Your instructions:
From the entries below, return only the lines starting at the one that contains "53: (67, 181, 0.56)" and ending at the one that contains "80: (101, 100, 0.94)", exactly as they stand.

—————

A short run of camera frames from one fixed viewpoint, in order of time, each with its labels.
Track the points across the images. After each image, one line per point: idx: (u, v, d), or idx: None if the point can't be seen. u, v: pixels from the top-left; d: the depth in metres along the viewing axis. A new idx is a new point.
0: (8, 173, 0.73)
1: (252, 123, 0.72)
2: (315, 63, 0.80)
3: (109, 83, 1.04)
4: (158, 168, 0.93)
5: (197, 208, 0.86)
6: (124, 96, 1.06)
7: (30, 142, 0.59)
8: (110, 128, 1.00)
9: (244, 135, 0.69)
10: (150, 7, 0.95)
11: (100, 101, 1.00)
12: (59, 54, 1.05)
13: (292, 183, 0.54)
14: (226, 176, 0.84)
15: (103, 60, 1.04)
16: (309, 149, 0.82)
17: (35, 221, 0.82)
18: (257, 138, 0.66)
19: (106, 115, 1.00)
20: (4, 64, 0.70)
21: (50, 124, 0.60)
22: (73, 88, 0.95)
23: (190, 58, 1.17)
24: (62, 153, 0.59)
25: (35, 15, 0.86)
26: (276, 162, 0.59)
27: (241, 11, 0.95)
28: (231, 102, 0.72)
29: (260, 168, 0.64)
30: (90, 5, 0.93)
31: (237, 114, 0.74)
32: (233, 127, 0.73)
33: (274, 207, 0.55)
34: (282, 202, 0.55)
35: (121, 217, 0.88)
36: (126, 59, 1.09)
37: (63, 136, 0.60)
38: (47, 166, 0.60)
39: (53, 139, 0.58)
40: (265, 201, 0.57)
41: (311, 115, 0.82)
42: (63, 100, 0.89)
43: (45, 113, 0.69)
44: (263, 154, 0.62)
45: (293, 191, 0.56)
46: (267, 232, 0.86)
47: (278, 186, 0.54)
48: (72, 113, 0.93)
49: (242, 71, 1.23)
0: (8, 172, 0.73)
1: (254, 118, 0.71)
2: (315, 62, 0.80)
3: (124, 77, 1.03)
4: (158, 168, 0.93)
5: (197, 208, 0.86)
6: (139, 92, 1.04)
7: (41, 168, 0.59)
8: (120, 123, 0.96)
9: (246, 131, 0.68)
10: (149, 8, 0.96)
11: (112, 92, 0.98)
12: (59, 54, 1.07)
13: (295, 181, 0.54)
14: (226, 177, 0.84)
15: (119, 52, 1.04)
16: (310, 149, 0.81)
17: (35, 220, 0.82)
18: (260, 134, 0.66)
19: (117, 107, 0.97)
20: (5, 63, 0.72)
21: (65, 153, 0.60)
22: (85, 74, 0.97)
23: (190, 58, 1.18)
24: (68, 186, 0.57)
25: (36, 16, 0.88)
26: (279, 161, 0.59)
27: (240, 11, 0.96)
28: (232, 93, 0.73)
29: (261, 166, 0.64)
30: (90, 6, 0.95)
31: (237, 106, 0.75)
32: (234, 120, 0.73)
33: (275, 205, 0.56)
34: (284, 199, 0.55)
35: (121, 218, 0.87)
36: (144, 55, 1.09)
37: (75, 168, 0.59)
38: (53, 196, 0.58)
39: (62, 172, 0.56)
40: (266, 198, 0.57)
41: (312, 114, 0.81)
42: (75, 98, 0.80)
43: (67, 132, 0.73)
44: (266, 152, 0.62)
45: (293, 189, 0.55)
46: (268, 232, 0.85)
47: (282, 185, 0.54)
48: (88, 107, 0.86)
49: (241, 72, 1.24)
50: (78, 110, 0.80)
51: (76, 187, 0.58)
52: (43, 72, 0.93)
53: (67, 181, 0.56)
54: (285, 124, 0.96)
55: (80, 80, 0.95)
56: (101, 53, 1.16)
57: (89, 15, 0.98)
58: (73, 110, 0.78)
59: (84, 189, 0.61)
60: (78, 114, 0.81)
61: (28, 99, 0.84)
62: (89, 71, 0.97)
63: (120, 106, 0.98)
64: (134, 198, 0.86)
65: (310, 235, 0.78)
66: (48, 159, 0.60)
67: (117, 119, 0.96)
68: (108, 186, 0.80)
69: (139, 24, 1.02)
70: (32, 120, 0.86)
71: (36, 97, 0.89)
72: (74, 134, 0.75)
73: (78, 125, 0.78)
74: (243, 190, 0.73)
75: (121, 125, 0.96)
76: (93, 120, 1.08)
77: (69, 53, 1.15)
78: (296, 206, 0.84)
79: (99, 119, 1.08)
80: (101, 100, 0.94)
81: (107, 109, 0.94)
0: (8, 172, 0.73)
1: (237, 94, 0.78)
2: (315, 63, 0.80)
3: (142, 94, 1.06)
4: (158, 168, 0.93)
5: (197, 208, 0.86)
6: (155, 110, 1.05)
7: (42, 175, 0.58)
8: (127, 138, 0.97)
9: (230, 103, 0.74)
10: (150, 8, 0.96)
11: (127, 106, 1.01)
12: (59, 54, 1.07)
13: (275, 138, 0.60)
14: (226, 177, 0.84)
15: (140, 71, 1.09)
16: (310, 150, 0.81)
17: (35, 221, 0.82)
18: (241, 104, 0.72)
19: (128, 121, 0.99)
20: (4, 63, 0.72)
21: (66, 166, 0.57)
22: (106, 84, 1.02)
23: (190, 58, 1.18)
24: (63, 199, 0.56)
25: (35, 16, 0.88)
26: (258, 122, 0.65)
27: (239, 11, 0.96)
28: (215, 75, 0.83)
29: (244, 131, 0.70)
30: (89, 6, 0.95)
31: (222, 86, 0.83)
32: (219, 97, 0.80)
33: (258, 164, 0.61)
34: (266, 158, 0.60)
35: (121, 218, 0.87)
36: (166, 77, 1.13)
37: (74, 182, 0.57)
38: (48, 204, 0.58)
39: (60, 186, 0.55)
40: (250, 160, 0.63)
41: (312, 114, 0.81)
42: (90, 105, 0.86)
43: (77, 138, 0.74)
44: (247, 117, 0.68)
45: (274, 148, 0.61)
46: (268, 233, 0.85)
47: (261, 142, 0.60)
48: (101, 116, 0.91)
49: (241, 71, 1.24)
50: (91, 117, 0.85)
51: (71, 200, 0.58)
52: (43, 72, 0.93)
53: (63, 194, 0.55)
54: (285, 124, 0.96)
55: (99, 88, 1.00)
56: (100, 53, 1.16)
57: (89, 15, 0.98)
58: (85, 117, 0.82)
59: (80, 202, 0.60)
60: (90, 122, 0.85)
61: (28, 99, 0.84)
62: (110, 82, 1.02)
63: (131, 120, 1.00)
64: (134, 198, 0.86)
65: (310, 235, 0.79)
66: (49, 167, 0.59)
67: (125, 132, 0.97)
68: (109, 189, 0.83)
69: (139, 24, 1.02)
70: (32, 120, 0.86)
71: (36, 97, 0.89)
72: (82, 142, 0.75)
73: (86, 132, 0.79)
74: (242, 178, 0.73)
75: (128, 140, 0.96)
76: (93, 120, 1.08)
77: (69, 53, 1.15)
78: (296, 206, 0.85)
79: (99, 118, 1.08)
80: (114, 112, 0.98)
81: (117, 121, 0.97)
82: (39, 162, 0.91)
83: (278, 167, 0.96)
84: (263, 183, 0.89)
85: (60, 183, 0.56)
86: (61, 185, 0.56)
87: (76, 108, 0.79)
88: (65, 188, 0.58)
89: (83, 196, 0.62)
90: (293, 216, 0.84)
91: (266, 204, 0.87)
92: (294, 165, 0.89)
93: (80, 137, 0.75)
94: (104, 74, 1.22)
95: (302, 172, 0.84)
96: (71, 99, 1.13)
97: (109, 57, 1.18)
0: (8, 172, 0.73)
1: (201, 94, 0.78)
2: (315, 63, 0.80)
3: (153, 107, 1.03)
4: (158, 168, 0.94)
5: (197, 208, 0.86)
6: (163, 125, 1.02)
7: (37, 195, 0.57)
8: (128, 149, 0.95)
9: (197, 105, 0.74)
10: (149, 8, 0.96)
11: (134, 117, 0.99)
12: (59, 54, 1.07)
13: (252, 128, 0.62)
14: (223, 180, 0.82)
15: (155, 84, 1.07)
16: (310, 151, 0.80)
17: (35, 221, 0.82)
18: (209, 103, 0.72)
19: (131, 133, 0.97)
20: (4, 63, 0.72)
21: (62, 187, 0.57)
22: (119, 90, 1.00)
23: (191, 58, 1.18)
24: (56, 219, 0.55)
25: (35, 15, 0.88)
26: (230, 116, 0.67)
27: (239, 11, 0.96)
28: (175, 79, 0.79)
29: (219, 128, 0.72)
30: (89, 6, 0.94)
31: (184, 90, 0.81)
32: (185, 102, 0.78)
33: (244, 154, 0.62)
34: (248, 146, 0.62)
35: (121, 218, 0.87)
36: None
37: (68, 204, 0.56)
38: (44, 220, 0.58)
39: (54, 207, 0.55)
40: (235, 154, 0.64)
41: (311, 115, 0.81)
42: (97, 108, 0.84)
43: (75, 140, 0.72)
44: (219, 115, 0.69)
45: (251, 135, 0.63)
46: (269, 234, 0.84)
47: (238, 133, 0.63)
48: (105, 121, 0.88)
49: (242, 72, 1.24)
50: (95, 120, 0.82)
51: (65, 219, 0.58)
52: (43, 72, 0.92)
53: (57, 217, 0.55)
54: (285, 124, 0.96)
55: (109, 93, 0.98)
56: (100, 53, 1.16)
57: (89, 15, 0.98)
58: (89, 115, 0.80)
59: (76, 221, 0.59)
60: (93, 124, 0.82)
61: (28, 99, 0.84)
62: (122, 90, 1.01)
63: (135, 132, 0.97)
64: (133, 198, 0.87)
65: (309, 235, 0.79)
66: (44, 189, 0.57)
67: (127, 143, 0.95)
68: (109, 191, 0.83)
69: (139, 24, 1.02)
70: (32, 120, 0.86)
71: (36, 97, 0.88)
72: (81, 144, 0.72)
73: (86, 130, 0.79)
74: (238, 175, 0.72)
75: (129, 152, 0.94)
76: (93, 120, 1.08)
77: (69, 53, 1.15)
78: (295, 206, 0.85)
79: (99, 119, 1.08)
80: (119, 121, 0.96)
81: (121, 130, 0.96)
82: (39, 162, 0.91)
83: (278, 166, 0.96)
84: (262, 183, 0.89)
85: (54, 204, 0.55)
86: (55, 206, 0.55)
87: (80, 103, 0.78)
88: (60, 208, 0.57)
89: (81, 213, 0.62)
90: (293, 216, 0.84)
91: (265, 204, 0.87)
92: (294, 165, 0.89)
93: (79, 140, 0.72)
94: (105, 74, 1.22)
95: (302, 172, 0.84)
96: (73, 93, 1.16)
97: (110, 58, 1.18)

—————

Exercise answer:
53: (67, 181, 0.56)
54: (285, 124, 0.96)
55: (80, 80, 0.95)
56: (101, 53, 1.16)
57: (89, 15, 0.98)
58: (73, 110, 0.78)
59: (84, 189, 0.61)
60: (78, 114, 0.81)
61: (28, 99, 0.84)
62: (89, 71, 0.97)
63: (120, 106, 0.98)
64: (134, 198, 0.86)
65: (310, 235, 0.78)
66: (48, 159, 0.60)
67: (117, 119, 0.96)
68: (108, 186, 0.80)
69: (139, 24, 1.02)
70: (32, 120, 0.86)
71: (36, 97, 0.89)
72: (74, 134, 0.75)
73: (78, 125, 0.78)
74: (243, 190, 0.73)
75: (121, 125, 0.96)
76: (93, 120, 1.08)
77: (69, 53, 1.15)
78: (296, 206, 0.84)
79: (99, 119, 1.08)
80: (101, 100, 0.94)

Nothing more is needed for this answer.